* [Instructions for the task]
In the listing below, the lines from the first through the one with "--target turtle head" are to be copied word for word.

* [Data under study]

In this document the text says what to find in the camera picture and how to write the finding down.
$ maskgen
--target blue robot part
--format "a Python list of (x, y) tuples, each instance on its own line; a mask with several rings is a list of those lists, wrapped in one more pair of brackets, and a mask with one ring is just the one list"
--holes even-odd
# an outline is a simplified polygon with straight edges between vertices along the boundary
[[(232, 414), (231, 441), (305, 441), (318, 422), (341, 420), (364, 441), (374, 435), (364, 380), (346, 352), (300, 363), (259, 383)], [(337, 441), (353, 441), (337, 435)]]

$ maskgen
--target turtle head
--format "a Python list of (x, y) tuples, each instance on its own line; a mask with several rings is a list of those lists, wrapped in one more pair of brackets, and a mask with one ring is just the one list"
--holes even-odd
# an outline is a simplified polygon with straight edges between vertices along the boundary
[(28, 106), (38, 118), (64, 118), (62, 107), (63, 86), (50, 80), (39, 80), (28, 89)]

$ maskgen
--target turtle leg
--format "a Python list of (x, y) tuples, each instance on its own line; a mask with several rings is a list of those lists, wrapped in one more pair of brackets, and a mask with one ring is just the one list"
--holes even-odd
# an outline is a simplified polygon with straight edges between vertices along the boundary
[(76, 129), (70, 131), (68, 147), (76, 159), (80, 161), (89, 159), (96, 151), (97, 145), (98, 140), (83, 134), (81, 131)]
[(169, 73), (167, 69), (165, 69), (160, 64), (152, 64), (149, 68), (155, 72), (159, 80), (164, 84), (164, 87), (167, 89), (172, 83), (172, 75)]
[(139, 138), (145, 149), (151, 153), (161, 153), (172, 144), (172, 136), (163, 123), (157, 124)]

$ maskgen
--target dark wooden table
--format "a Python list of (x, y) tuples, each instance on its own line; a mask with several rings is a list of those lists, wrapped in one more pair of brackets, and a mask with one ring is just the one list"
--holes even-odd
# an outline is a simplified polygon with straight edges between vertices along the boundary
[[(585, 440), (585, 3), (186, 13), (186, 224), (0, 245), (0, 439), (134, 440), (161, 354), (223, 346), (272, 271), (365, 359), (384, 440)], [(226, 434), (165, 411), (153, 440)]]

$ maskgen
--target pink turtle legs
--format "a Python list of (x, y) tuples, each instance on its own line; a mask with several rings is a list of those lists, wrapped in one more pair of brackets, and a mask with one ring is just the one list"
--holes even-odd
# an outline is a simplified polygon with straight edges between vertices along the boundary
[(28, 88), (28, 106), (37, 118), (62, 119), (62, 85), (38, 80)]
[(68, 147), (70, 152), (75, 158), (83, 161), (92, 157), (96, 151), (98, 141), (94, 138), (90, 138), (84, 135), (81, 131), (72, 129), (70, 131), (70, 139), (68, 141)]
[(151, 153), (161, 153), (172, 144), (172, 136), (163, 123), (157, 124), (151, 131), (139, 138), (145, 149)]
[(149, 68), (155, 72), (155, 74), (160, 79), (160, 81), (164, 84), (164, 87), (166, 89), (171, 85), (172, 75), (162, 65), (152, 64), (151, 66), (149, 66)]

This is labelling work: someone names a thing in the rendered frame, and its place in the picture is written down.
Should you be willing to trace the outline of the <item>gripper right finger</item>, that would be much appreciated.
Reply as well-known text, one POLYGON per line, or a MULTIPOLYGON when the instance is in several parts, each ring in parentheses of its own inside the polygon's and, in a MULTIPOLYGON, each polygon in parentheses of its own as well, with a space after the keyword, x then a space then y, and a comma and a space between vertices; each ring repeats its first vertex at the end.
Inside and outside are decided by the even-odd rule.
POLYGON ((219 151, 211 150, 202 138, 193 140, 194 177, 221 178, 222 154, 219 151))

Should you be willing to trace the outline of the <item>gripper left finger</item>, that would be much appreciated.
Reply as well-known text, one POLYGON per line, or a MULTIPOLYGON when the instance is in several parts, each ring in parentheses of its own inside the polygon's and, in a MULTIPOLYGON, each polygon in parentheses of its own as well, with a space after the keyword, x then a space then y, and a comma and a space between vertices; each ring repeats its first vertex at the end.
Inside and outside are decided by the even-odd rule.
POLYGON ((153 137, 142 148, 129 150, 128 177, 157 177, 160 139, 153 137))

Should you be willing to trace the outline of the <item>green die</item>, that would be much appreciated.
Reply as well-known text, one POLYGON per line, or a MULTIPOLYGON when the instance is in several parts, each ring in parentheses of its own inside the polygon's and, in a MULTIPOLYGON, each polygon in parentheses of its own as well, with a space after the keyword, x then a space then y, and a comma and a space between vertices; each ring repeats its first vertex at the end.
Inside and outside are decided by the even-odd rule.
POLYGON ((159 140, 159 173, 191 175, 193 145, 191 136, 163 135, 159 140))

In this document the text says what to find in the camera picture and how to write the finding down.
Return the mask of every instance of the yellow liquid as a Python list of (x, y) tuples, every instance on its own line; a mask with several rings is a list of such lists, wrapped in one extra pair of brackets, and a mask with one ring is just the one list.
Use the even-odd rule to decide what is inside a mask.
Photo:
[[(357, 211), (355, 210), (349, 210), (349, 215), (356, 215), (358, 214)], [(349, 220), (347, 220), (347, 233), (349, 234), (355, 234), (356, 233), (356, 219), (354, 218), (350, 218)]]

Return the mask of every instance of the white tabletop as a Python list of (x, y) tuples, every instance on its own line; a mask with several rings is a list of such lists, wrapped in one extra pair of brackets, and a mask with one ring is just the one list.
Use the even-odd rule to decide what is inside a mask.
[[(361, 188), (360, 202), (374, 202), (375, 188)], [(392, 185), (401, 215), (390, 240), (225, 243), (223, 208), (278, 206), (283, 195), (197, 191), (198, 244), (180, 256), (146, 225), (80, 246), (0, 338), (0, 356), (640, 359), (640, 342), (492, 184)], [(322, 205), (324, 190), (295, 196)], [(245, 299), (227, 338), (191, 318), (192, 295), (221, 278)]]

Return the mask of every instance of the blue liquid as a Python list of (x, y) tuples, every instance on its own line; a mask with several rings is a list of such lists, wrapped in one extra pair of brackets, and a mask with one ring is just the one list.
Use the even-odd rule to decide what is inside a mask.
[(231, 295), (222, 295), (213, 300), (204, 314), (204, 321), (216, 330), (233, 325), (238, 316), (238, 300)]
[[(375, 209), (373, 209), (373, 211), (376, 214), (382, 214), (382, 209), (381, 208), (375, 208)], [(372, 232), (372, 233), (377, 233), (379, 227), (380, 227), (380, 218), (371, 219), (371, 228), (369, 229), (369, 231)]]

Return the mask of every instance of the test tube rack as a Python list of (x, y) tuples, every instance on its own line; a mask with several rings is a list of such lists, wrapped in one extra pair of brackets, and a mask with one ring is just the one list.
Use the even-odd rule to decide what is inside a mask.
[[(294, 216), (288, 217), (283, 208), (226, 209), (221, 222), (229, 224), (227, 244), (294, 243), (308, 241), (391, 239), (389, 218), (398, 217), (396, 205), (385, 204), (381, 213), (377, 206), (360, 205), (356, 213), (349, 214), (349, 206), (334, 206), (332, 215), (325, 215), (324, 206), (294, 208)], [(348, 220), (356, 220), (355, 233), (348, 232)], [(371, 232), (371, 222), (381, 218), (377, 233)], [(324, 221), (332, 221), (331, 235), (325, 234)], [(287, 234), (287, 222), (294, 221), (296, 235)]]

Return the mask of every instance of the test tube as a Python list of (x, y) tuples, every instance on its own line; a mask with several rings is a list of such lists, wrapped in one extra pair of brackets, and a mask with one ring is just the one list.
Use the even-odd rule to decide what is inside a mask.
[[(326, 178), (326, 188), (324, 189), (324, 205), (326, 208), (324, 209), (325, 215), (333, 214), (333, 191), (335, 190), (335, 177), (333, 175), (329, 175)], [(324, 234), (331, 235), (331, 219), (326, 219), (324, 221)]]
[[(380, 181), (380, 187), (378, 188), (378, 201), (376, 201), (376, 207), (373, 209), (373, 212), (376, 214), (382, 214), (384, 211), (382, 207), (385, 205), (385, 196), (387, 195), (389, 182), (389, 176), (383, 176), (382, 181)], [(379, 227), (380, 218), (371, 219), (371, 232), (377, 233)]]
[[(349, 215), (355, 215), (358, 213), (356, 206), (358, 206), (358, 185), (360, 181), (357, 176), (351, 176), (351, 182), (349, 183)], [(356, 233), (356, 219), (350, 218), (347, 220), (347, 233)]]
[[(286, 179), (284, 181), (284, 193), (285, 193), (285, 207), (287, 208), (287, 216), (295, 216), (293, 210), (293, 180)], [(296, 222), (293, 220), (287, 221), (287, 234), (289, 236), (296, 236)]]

* [Finished exercise]
In this document the text says what to find in the camera picture and how to write the finding down.
$ maskgen
--target blue robot part
--format "a Python list of (x, y) tuples, each instance on its own line; a mask with several rings is a list of those lists, wrapped in one more pair of brackets, and a mask with one ring is just the one list"
--holes even-odd
# an outline is a simplified polygon with straight edges between vertices along the boundary
[[(232, 414), (231, 441), (305, 441), (318, 422), (341, 420), (364, 441), (374, 435), (364, 380), (346, 352), (300, 363), (259, 383)], [(337, 441), (353, 441), (337, 435)]]

$ maskgen
--target turtle head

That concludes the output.